WHAT THE TASK ASKS: Give back the full listing exactly, setting the pictures aside.

EXERCISE DATA:
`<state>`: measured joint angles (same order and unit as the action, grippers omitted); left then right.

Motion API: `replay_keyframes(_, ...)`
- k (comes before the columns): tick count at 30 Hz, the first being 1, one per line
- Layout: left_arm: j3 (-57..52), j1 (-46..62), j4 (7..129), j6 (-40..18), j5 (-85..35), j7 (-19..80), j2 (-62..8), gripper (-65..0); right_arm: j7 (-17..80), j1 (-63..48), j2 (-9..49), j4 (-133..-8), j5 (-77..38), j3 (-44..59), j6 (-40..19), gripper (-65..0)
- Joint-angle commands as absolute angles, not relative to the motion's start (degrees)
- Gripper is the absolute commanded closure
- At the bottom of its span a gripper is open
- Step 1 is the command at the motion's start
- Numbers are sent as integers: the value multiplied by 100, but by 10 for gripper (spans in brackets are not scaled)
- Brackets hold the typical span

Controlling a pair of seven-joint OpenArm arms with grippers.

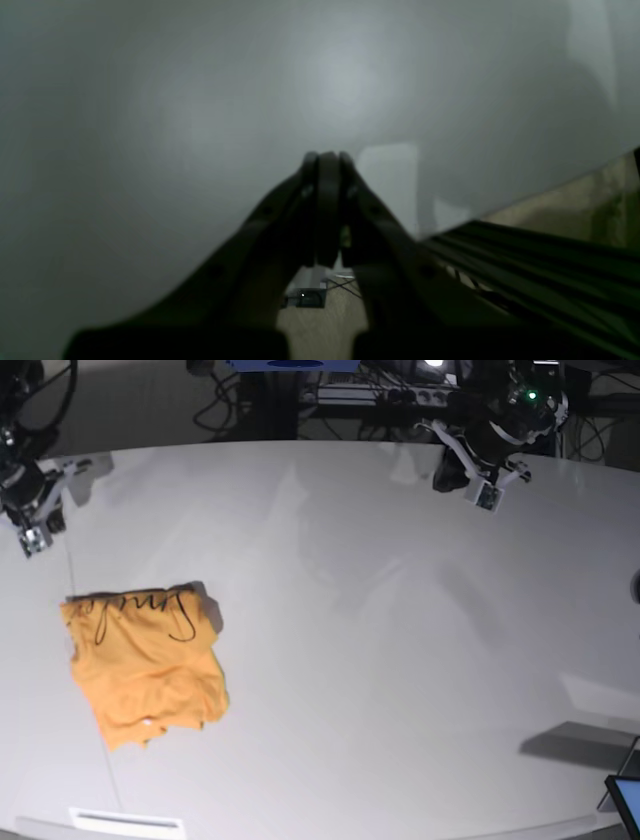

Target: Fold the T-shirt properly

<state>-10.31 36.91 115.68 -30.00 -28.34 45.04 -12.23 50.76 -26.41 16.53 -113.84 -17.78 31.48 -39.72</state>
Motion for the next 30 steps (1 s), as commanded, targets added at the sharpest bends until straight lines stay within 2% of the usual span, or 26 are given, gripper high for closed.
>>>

RESPONSE TO THIS EXERCISE:
`<state>`: measured joint angles (same order and unit as the action, grippers omitted); left then right.

Motion API: `replay_keyframes(_, ...)`
- k (comes before the columns): tick count at 30 Hz, the first being 1, one per line
- Layout: left_arm: j3 (-57..52), j1 (-46..62), j4 (7..129), j6 (-40..18), j5 (-85..35), j7 (-19..80), j2 (-62..8), gripper (-65..0); right_arm: j7 (-17..80), j1 (-63..48), j2 (-9..49), j4 (-133..-8), j5 (-77..38), j3 (-44..59), j6 (-40..19), gripper (-65..0)
- Joint-angle commands as absolute angles, not relative to the motion's start (degrees)
- Gripper is the absolute commanded closure
- At the bottom of its span a gripper is open
- Step 1 is the command at the motion's start
- Numbers are sent as integers: the value multiplied by 100, but by 10 for gripper (spans in brackets are not scaled)
- Brackets hold the typical span

Controlling a pair of seven-joint OpenArm arms with grippers.


Target: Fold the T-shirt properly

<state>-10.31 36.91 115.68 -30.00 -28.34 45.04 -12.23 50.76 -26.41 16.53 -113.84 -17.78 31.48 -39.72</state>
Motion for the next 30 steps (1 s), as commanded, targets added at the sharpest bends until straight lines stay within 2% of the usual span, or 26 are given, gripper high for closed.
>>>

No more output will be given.